Task material:
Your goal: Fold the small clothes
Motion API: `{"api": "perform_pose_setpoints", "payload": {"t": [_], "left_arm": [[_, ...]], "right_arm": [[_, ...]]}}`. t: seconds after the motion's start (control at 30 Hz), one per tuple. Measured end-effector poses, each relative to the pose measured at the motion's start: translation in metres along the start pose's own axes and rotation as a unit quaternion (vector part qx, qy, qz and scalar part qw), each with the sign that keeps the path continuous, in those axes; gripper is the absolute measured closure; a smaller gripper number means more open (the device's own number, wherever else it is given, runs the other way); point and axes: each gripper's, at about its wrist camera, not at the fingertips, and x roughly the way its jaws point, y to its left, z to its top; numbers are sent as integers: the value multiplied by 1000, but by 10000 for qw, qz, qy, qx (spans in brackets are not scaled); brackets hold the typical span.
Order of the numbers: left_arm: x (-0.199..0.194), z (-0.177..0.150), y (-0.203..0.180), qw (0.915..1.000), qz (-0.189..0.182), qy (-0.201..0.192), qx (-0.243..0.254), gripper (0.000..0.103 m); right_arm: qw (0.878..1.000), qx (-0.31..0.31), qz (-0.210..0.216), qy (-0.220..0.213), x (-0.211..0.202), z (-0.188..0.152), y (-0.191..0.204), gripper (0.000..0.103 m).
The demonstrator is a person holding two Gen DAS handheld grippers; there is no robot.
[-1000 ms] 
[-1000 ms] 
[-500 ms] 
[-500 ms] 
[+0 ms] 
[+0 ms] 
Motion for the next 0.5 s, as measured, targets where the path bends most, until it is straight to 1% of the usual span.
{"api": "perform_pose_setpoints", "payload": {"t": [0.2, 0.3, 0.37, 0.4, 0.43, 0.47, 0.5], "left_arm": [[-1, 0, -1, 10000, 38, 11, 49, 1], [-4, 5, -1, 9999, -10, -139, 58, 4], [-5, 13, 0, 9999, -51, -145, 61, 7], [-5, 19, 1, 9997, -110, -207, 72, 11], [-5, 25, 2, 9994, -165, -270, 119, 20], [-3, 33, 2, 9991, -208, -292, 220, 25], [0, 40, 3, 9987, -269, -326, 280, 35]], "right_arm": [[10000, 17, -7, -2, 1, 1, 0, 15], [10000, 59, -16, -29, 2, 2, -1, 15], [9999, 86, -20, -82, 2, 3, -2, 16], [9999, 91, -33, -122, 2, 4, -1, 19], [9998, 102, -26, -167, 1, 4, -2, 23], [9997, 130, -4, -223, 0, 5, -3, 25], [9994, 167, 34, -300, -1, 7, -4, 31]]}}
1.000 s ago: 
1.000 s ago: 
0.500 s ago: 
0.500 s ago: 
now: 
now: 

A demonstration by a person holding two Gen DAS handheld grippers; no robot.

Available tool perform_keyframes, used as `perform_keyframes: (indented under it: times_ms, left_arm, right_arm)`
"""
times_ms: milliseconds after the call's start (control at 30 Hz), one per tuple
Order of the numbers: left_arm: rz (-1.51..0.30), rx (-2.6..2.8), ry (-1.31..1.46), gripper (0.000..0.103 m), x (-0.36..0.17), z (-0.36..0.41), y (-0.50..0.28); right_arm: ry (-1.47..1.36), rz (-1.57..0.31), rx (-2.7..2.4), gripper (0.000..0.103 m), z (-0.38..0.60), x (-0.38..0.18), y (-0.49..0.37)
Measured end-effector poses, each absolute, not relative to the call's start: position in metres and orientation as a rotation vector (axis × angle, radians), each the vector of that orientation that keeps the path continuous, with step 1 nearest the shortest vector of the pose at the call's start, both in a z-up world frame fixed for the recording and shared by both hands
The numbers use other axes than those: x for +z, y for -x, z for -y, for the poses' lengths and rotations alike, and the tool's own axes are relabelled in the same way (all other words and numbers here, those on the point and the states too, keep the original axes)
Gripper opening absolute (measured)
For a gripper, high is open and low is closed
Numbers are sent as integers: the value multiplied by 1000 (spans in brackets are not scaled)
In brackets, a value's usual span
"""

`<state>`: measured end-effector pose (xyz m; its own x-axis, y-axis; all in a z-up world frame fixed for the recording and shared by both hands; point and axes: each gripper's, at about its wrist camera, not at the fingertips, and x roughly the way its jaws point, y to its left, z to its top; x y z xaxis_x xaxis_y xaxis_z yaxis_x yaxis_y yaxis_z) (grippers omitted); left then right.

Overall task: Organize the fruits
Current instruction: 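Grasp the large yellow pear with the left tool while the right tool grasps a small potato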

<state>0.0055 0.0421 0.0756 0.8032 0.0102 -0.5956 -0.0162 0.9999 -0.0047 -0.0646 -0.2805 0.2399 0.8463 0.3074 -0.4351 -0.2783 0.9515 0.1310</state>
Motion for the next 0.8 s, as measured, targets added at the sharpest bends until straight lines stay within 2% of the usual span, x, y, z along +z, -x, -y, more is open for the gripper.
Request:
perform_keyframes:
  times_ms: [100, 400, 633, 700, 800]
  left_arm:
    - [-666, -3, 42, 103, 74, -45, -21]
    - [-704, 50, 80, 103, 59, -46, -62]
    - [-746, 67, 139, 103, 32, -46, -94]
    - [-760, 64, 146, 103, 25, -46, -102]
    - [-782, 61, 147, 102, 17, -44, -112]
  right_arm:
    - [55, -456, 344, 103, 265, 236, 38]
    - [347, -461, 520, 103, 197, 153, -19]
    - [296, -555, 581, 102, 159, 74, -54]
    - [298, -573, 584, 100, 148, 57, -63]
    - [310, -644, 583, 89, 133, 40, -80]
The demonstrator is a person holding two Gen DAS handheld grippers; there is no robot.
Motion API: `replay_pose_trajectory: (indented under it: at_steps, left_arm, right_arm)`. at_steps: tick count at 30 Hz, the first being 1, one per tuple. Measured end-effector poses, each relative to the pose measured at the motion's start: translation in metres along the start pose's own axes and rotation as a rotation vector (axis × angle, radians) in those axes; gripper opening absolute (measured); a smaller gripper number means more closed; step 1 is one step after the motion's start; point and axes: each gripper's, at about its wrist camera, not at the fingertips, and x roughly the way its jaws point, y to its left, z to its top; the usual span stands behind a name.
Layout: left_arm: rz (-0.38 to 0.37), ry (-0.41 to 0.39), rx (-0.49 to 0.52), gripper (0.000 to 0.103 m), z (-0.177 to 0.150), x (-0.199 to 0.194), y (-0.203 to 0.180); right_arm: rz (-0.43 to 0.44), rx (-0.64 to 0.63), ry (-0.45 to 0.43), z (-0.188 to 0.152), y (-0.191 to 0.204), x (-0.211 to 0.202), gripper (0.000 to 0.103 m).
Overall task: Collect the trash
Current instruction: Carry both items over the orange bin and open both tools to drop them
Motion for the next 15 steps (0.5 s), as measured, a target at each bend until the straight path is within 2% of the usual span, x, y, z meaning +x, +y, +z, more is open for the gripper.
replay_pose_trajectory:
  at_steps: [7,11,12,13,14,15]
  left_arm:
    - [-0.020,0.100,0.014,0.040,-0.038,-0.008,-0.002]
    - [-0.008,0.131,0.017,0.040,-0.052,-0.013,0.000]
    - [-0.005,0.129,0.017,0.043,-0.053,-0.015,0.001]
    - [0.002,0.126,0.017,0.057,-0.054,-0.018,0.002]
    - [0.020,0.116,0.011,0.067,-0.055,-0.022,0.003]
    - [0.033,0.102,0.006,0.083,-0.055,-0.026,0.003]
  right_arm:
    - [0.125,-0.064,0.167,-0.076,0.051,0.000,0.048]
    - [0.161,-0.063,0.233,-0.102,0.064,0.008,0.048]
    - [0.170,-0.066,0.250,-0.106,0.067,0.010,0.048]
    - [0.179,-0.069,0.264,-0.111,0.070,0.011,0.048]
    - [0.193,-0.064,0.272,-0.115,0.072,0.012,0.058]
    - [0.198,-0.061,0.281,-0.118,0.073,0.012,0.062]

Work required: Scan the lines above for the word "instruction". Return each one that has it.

Response area:
Current instruction: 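Grasp the large yellow pear with the left tool while the right tool grasps a small potato
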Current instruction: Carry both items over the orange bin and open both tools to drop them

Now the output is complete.